14.5.4. Snapshot Restore
There are two paths to restoring snapshots. Users can create a volume from the snapshot. The
volume can then be mounted to a VM and files recovered as needed. Alternatively, a template may
be created from the snapshot of a root disk. The user can then boot a VM from this template to effect
recovery of the root disk.
14.5.5. Snapshot Job Throttling
When a snapshot of a virtual machine is requested, the snapshot job runs on the same host where
the VM is running or, in the case of a stopped VM, the host where it ran last. If many snapshots
are requested for VMs on a single host, this can lead to problems with too many snapshot jobs
overwhelming the resources of the host.
To address this situation, the cloud's root administrator can throttle how many snapshot jobs are
executed simultaneously on the hosts in the cloud by using the new global configuration setting
concurrent.snapshots.threshold.perhost. By using this setting, the administrator can better ensure
that snapshot jobs do not time out and hypervisor hosts do not experience performance issues due to
hosts being overloaded with too many snapshot requests.

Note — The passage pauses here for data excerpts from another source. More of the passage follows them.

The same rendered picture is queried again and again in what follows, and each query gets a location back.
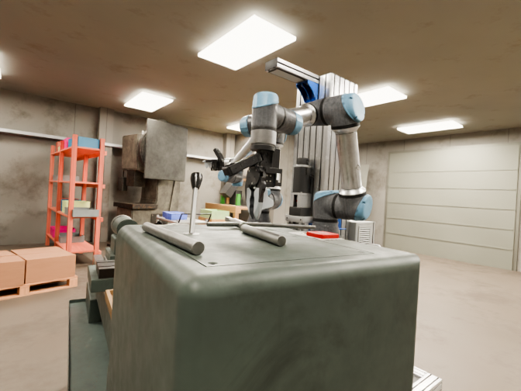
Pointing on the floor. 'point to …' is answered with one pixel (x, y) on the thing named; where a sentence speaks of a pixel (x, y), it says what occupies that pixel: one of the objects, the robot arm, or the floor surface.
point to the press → (153, 170)
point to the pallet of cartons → (36, 270)
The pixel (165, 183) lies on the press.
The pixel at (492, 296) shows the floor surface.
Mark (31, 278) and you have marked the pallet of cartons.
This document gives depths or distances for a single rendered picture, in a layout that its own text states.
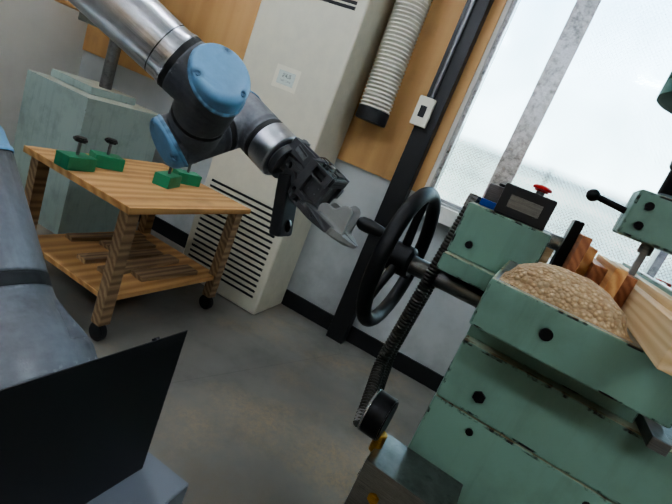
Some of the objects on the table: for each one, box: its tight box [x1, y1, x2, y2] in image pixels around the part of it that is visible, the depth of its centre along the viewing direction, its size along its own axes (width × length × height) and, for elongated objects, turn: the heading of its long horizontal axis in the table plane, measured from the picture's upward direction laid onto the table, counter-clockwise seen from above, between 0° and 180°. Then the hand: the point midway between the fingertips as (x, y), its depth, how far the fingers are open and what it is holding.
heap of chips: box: [499, 263, 633, 343], centre depth 50 cm, size 9×14×4 cm, turn 9°
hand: (348, 245), depth 75 cm, fingers closed
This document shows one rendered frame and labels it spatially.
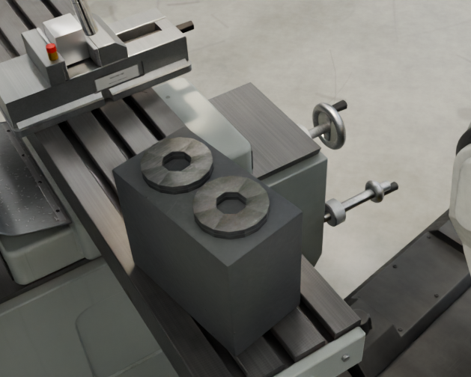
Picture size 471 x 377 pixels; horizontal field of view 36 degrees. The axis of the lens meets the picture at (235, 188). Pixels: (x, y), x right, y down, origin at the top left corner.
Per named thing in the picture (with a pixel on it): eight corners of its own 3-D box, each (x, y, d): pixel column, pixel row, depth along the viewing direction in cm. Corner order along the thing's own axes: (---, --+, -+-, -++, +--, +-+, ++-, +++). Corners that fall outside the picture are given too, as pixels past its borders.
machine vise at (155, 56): (158, 34, 145) (151, -16, 137) (194, 69, 136) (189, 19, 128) (-10, 95, 133) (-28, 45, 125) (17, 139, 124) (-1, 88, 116)
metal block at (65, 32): (76, 41, 131) (70, 12, 127) (90, 57, 127) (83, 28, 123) (49, 51, 129) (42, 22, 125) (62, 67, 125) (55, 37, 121)
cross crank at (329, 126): (327, 125, 178) (329, 86, 169) (357, 151, 170) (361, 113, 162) (273, 149, 172) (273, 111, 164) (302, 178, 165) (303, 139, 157)
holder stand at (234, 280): (196, 218, 109) (183, 116, 95) (301, 304, 97) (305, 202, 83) (132, 262, 104) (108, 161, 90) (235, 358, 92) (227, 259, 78)
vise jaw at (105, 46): (100, 25, 135) (96, 7, 132) (129, 57, 128) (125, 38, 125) (70, 36, 133) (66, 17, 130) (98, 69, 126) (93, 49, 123)
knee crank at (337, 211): (387, 181, 176) (390, 163, 172) (403, 196, 172) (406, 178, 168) (314, 218, 168) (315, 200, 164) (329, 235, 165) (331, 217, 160)

Set concurrent.snapshots.threshold.perhost to a value that represents a best guess about how
many snapshot jobs the hypervisor hosts can execute at one time, given the current resources of the
hosts and the number of VMs running on the hosts. If a given host has more snapshot requests, the
additional requests are placed in a waiting queue. No new snapshot jobs will start until the number of
currently executing snapshot jobs falls below the configured limit.

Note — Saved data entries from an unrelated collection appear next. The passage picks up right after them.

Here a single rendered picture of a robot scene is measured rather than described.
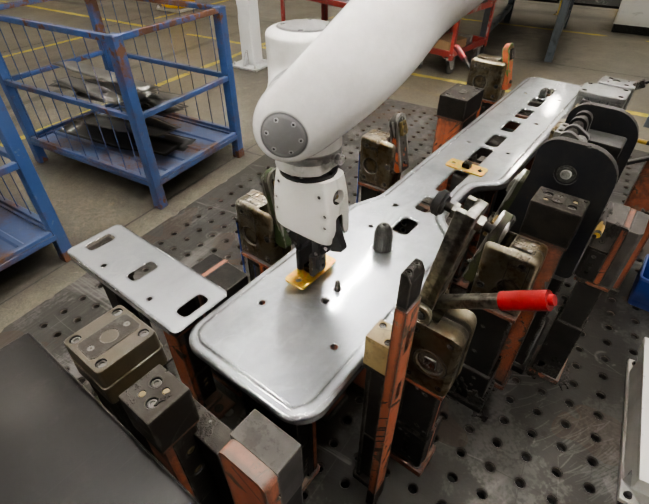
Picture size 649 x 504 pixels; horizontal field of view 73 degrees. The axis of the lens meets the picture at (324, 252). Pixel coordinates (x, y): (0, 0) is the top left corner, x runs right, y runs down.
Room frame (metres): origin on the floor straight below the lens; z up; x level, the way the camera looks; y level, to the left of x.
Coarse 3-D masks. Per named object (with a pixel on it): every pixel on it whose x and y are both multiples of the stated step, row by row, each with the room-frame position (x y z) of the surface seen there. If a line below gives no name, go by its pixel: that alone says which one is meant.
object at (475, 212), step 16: (448, 192) 0.39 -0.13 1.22; (432, 208) 0.38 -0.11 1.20; (448, 208) 0.38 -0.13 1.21; (464, 208) 0.38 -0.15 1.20; (480, 208) 0.36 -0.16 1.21; (464, 224) 0.35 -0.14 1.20; (480, 224) 0.35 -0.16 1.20; (448, 240) 0.36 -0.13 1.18; (464, 240) 0.35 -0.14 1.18; (448, 256) 0.36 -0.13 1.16; (432, 272) 0.37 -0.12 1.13; (448, 272) 0.35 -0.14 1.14; (432, 288) 0.36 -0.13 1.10; (432, 304) 0.36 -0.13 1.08
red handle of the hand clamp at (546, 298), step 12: (444, 300) 0.36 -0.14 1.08; (456, 300) 0.35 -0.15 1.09; (468, 300) 0.35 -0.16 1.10; (480, 300) 0.34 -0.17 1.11; (492, 300) 0.33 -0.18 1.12; (504, 300) 0.32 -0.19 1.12; (516, 300) 0.32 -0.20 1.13; (528, 300) 0.31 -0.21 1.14; (540, 300) 0.30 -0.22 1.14; (552, 300) 0.30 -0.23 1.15
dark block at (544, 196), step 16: (544, 192) 0.55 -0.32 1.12; (560, 192) 0.55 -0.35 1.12; (528, 208) 0.53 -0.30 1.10; (544, 208) 0.51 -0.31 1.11; (560, 208) 0.51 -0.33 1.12; (576, 208) 0.51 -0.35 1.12; (528, 224) 0.52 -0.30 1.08; (544, 224) 0.51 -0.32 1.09; (560, 224) 0.50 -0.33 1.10; (576, 224) 0.49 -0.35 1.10; (544, 240) 0.51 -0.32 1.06; (560, 240) 0.49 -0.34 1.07; (560, 256) 0.49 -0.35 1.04; (544, 272) 0.50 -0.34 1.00; (544, 288) 0.49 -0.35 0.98; (528, 320) 0.49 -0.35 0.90; (512, 336) 0.50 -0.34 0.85; (512, 352) 0.50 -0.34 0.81; (496, 384) 0.49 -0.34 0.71
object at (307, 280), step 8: (328, 256) 0.53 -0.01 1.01; (304, 264) 0.50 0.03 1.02; (328, 264) 0.51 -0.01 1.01; (296, 272) 0.49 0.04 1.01; (304, 272) 0.49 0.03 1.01; (320, 272) 0.49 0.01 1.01; (288, 280) 0.47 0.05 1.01; (304, 280) 0.47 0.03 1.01; (312, 280) 0.47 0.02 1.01; (304, 288) 0.46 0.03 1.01
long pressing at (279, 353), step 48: (528, 96) 1.26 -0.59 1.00; (480, 144) 0.95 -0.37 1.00; (528, 144) 0.95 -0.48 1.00; (384, 192) 0.74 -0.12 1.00; (432, 192) 0.74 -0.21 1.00; (432, 240) 0.58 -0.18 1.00; (288, 288) 0.47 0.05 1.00; (384, 288) 0.47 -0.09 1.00; (192, 336) 0.38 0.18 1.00; (240, 336) 0.38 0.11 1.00; (288, 336) 0.38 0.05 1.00; (336, 336) 0.38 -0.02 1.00; (240, 384) 0.31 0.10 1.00; (288, 384) 0.30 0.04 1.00; (336, 384) 0.30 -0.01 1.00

The admin can also set job.expire.minutes to place a maximum on how long a snapshot request will
wait in the queue. If this limit is reached, the snapshot request fails and returns an error message.
14.5.6. VMware Volume Snapshot Performance
When you take a snapshot of a data or root volume on VMware, CloudPlatform uses an efficient
storage technique to improve performance.
A snapshot is not immediately exported from vCenter to a mounted NFS share and packaged into
an OVA file format. This operation would consume time and resources. Instead, the original file
formats (e.g., VMDK) provided by vCenter are retained. An OVA file will only be created as needed, on
demand. To generate the OVA, CloudPlatform uses information in a properties file (*.ova.meta) which
it stored along with the original snapshot data.
Note
For upgrading customers: This process applies only to newly created snapshots after upgrade
to CloudPlatform 4.2. Snapshots that have already been taken and stored in OVA format will
continue to exist in that format, and will continue to work as expected.